I'm pretty bad at leaving the house with Millie. I spend three days per week shuffling M to daycare, racing 45km to work, working for 5 hours, racing 45km back to the Valley, picking M up, getting home and then dishes, dinners, baths and bedtime. On our days off I desperately need some semblance of 'Me' time and spend our days pottering around the house, sewing, reading books with M and generally not doing housework beyond the bare minimum. I like home.

My hesitation to leave the house with Millie stems from the early times when she hated the car and screamed for high heaven every time we went in it. Sleep deprivation and a screaming sad baby do not a happy car trip make. However, she's a bit older now and not too bad. We tootled around town all day yesterday and she was ace. She naps in the car as we make our way from A-B, but I think I'm a bit selfish. I really like when she naps at home... time by myself driving somewhere isn't quite the same as creative time by myself.

There you have it. My name is Amy, and I have The Busy. I live in a bubble, and I like it.

Do you have a bubble? Do you have The Busy too?

When a Preggo wants beer...

I realised that since early 2010 I've either been trying for a baby, been pregnant with a baby, breastfeeding or pregnant again. There was a glorious two months at the beginning of the year when Millie wasn't feeding as much, and not at all overnight, so I began to slowly drink a glass of wine with dinner again.

Then I fell pregnant again. Are the two connected? I will never tell.

In my pregnancy with Millie I craved beer. I would (and still do) swipe sips of Mr S' beer but it was truly not the same. Let us not forget that even when I could drink beer, I wasn't really overly fond of the taste unless I'd just completed an epic hike and had a steak as well.

So, pregnancy beer craving it was, and is.

I mentioned this to Mr S Snr as we chopped vegetables for dinner one night this week, and the next day when Mr and Mrs S Snr went to the supermarket I asked them to pick up a can of Coopers non-alcoholic. Just to see what it tasted like. I'd never bothered previously... but I had the craving.
Bless Mr S Snr, he is a Very Good Man. (Clearly it runs in the family.)

The IGA did not have any non-alcoholic beer so he also went to Woolworths, but discovered that the Coopers had a low alcohol content. I would not have minded. He searched the shelves high and low, and brought home a six pack of Holsten Non-Alcoholic Malt Drink. Aka Preggo Beer.

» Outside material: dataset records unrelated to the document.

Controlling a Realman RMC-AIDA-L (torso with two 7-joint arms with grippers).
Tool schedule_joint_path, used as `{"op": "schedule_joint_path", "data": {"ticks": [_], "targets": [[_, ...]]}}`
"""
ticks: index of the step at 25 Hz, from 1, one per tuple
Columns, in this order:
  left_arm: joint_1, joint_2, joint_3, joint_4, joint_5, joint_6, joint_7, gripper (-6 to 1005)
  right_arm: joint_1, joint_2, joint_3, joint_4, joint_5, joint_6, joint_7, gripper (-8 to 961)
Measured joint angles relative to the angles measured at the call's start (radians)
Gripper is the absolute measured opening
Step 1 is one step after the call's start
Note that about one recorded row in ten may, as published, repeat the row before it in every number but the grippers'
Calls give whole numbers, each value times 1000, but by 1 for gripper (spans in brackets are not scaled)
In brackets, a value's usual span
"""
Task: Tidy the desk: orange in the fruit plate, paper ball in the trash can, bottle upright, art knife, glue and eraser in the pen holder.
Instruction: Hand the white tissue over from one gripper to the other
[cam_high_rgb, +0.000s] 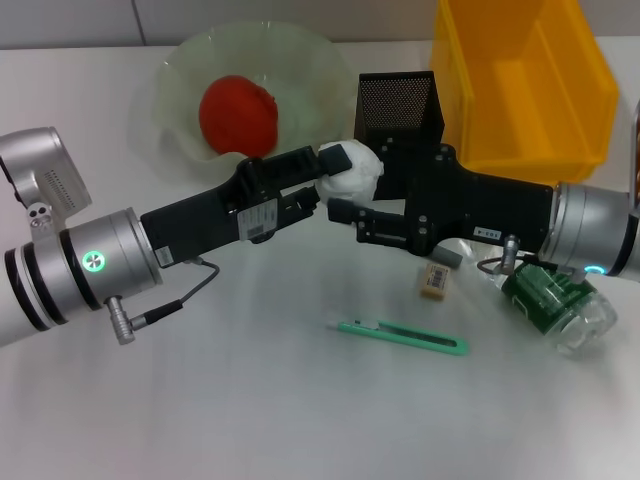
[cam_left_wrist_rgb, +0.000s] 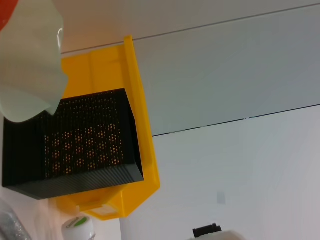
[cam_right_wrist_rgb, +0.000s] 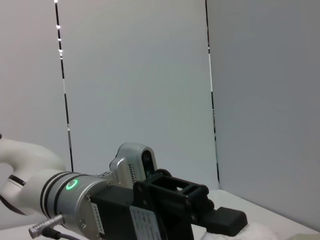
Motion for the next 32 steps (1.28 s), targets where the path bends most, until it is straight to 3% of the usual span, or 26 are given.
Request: {"op": "schedule_joint_path", "data": {"ticks": [3, 11, 32], "targets": [[0, 0, 2, 0, -1, 0, 0, 537, -1, 0, 0, 0, 0, -6, -5, 705], [2, -2, 4, 0, -2, 0, 1, 580, -5, 0, 0, 0, 0, -10, -8, 543], [-5, -2, -1, 0, -8, 9, 37, 709, -5, 0, 0, 0, 4, -11, -8, 529]]}}
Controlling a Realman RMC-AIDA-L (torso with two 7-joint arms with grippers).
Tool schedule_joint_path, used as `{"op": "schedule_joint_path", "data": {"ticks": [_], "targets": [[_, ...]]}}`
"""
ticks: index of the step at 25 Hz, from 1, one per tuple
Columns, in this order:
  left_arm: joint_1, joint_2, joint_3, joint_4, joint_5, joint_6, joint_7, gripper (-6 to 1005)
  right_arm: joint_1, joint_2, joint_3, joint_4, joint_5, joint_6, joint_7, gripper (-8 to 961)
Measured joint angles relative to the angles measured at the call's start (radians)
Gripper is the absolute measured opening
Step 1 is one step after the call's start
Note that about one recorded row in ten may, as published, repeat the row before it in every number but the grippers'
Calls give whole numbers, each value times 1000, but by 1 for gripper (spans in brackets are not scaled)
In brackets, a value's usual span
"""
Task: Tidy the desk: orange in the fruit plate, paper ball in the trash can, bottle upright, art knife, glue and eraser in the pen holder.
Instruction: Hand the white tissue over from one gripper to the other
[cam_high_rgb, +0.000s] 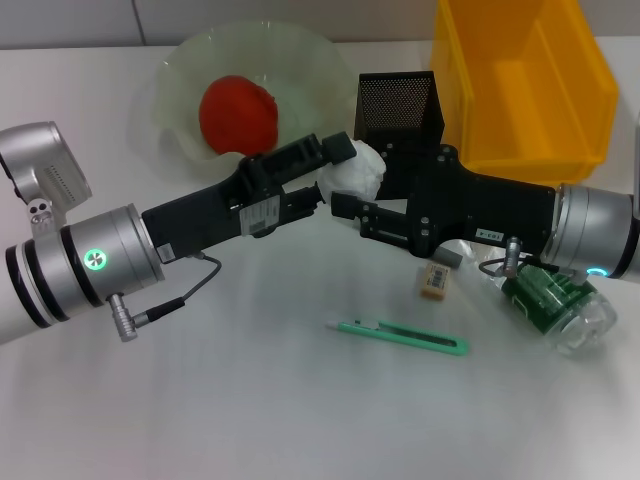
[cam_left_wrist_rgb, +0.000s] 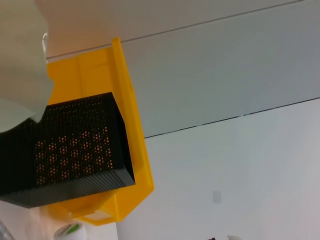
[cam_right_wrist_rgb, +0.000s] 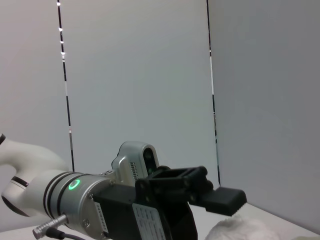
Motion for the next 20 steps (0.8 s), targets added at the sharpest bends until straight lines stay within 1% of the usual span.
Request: {"op": "schedule_joint_path", "data": {"ticks": [5, 14, 16, 19, 20], "targets": [[3, 1, 0, 0, -2, 3, 0, 819, 0, 0, 0, 1, 3, 0, 0, 522], [8, 1, 0, 5, -3, 7, 0, 818, 0, 0, -7, 2, 15, 1, 0, 516], [8, 2, 0, 6, -4, 16, 24, 818, 0, 0, -8, 2, 15, 1, 0, 516], [10, 6, -1, 7, -4, 28, 110, 818, -1, 0, -7, 4, 15, 1, 0, 516], [18, 10, -1, 11, -4, 34, 163, 818, -2, 0, -7, 4, 15, 1, 0, 516]]}}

Curious, I put one in the freezer to chill quickly and 45 minutes later popped the lid off. Non-alcoholic, saintly angels fully covered from neck to knee sang. Ice cold, this was comparable to a premium light beer. Or was it my lack of recent alcohol imbibing experience talking? Whatever.
I am Very Impressed and have enjoyed an ice cold malted beverage of an evening every night since. I proudly swig my FauxBeer and stir dinner, pretending that it's still summer and I'm drinking a Boags premium. Or a Cascade First Harvest 2005. Or a James Squire Golden Ale.

Well played, Mr S Snr. Well played.

Do you have a favourite non-alcoholic wannabe boozy beverage? Please share. There's only so much lemonade one can drink.

Refuelling. Or, it's the process, not the product.

I confess. I've been a grumpy grumpleston. For WEEKS now. Mr S keeps alternating between gently asking me what's wrong and making unsubtle hints that perhaps I could fix whatever's making me grumpy. Then there was this morning, where he said 'Can you please try to be happy? You have a very nice life you know. You know?' Between the gastro that will not die and Terrible-Twos-But-I'm-Only-One M... I need more sleep. I don't make time for more sleep. I need some craft time. I don't make craft time. This is all a product of my own doing.

But he's right - things around here are actually Very Nice. So I found some things to smile about (the gorgeousness that is M in a shopping trolley with her handbag on, swinging her feet and grinning) and bought some soul food (two varieties of hot cross buns and an unholy amount of Easter eggs), came home, lit the fire, put M to bed and forgot about the housework.

Well, that's not strictly true. I did the bare minimum of washing up and toys away whilst M was awake. Then it was ME time.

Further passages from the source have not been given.